If there are third parties involved, is it a good idea to mention it, or is it better to keep quiet? “This must be assessed by each person. To find out, it is a good idea to ask yourself: ‘Was being with someone else really the main reason why I decided to leave the relationship, or were there more issues that were not working between us? Does my ex need to know? Is this information going to help them? Will they be able to do something with it? How is it going to impact them, is it going to damage their self-esteem? Can they handle this information right now? How do I want it to affect them, and why? Is there a part of me that wants to hurt them or make them react in some way? How am I going to feel when I confess? Why do I need to do it? What am I looking for with that confession?’ Sometimes, deep down, what we want is to stop feeling guilty. But we have to be careful and be affectively responsible with the other, taking into account their personal circumstances and emotions, to avoid committing a sincericide. There will be cases when the other will need to know that someone else was involved, to process the breakup, and when they request it,” explains life coach Ainoa Espejo.

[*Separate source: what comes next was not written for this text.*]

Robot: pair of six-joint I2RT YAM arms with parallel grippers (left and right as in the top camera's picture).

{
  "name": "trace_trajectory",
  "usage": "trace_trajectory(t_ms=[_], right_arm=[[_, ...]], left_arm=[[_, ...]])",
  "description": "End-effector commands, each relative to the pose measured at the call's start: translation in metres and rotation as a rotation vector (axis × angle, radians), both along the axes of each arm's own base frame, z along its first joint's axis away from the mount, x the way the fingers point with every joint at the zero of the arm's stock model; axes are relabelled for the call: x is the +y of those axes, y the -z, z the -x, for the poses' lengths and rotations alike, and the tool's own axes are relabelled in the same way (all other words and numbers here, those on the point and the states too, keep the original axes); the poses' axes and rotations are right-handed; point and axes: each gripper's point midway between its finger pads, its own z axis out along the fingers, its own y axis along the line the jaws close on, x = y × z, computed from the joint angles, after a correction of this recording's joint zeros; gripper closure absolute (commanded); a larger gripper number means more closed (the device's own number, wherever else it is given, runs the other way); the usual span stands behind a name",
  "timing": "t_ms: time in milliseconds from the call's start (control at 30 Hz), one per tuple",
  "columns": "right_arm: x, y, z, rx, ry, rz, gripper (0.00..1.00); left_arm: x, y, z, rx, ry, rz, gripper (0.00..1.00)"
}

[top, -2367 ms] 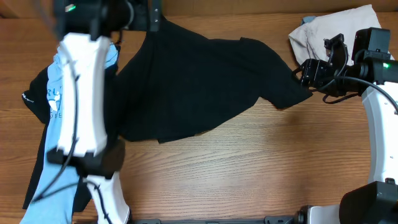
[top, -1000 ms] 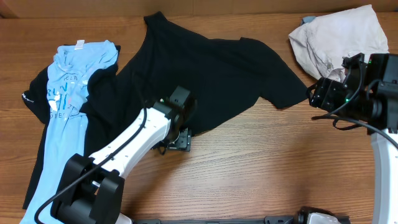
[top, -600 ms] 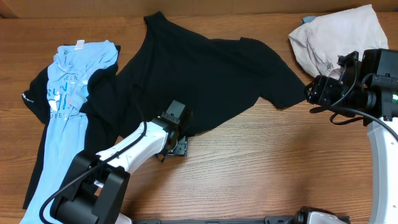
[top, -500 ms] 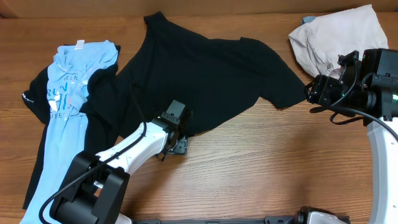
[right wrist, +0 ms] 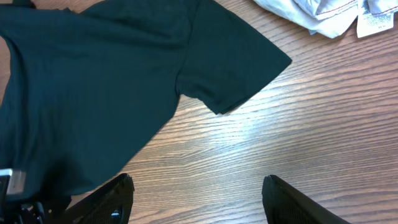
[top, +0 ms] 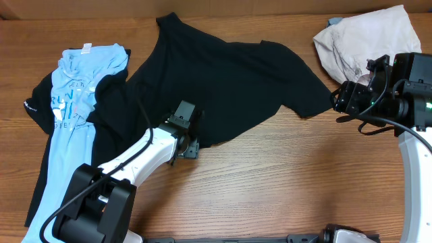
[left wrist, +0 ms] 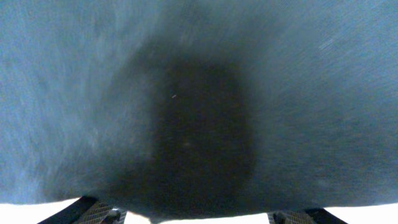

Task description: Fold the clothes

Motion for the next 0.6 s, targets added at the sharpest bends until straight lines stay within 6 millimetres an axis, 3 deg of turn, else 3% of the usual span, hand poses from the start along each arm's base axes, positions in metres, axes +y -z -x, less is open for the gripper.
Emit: trace_trajectory(t_ms=[0,233,467,567], right_arm=[[0.000,0.001,-0.001,-0.003,0.003,0.005,0.30],[0.000,0.000,-0.001,-0.006,0.003,0.006,0.30],[0.000,0.000,-0.002,-0.007,0.003,0.006,0.30],[0.000,0.000,-0.002,-0.007,0.003,0.006,0.30]], left_arm=[[-0.004,-0.016,-0.017,-0.066,0.050,0.005,0.30],[-0.015,-0.015,-0.017,-0.059,0.088,0.061,0.31],[-0.021,-0.009,-0.004,-0.010,0.101,0.107,0.46],[-0.017,-0.004,0.002,0.009,0.099,0.093,0.46]])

If the breakup was terrible, and we want to deal with that unpleasant feeling by having one last talk to clarify things, is it better to try to get the one who lied to confess, to confront them with the truth, or to forget about those lies and try to keep things friendly? “Being betrayed is heartbreaking and distressing. It is not uncommon to believe that we need to confirm our suspicions to have peace of mind, to know that we are not crazy, that we were right to doubt. But we must be careful not to get caught up in that search, suffering, obsessing, forcing the other to confess, putting our peace of mind in their hands and giving them a power that they should not have. The fact that they make you feel insecure and that you suspect them of cheating is reason enough to walk away. That’s the only certainty you need: knowing that you deserve the best and that you can trust yourself, because you take care of yourself and protect yourself from what harms you. Give yourself the closure you deserve; don’t torture yourself,” says Espejo.

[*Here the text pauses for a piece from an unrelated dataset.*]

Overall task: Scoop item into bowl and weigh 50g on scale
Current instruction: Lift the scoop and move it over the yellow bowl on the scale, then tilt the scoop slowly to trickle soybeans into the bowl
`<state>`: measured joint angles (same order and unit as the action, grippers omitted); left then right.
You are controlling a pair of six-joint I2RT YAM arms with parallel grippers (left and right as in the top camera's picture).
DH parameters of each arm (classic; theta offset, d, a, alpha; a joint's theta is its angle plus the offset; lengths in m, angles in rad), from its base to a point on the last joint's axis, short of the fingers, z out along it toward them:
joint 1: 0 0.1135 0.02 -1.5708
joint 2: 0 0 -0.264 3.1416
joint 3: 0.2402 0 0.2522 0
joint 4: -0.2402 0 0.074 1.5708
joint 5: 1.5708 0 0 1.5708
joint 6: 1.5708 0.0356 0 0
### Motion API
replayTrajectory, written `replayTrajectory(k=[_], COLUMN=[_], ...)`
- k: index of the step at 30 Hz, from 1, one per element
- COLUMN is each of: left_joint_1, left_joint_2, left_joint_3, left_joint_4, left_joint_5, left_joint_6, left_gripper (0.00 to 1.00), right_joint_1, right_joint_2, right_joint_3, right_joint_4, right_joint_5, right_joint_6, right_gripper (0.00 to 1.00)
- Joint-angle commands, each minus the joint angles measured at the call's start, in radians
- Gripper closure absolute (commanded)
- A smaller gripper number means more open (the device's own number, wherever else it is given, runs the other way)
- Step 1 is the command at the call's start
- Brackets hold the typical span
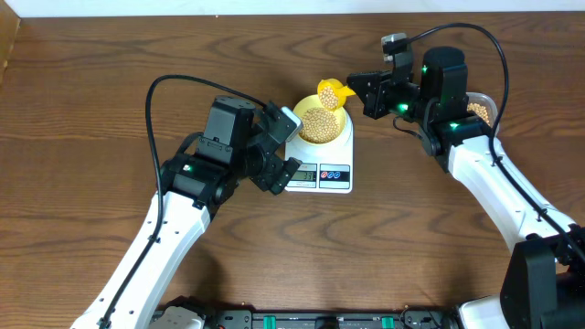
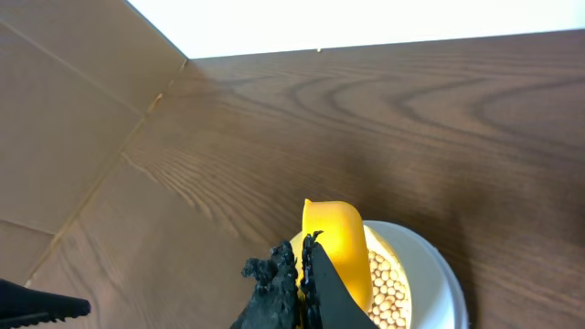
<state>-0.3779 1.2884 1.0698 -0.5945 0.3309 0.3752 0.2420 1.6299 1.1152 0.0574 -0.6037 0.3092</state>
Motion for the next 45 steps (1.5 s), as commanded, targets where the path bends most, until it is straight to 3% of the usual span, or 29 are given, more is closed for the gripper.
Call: replayTrajectory(k=[1,45], left_joint_1=[-0.001,-0.001], left_joint_2=[-0.014,-0.014], left_joint_3=[-0.007,-0.007], left_joint_4=[0.001,0.001], left_joint_5=[0.0,0.0], left_joint_6=[0.017,0.017], left_gripper=[0.13,0.13], right_joint_1=[0.009,0.042], right_joint_2=[0.011,0.028], right_joint_3=[0.001,0.001], right_joint_4=[0.003,-0.001], right_joint_5=[0.002,-0.009], right_joint_6=[-0.066,-0.289], right_gripper=[0.99,0.99])
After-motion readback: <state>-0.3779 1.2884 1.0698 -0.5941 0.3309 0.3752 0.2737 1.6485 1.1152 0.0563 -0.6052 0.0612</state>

Congost believes that achieving a happy ending is possible, but both parties must be balanced, mature and rational. “Both have to be able to understand the other and connect with their needs and their innocence, being aware of the learning we took from that experience. If the relationship ends by mutual agreement, that is perfect, it is when that happy ending will be easier, but it’s not always like that, and we don’t always find two people capable of handling things with elegance, education and maturity,” she warns.
As Daniel Blasco assures, what we have to look for is a peaceful ending that leave no pending issues so that we are emotionally prepared to continue experiencing other relationships that can make us grow both individually and as a couple. Try to do the right thing at the end, strive to learn from it and stop obsessing over the perfect breakup, because when we obsess too much over ending a relationship smoothly, we can end up stuck in an eternal farewell.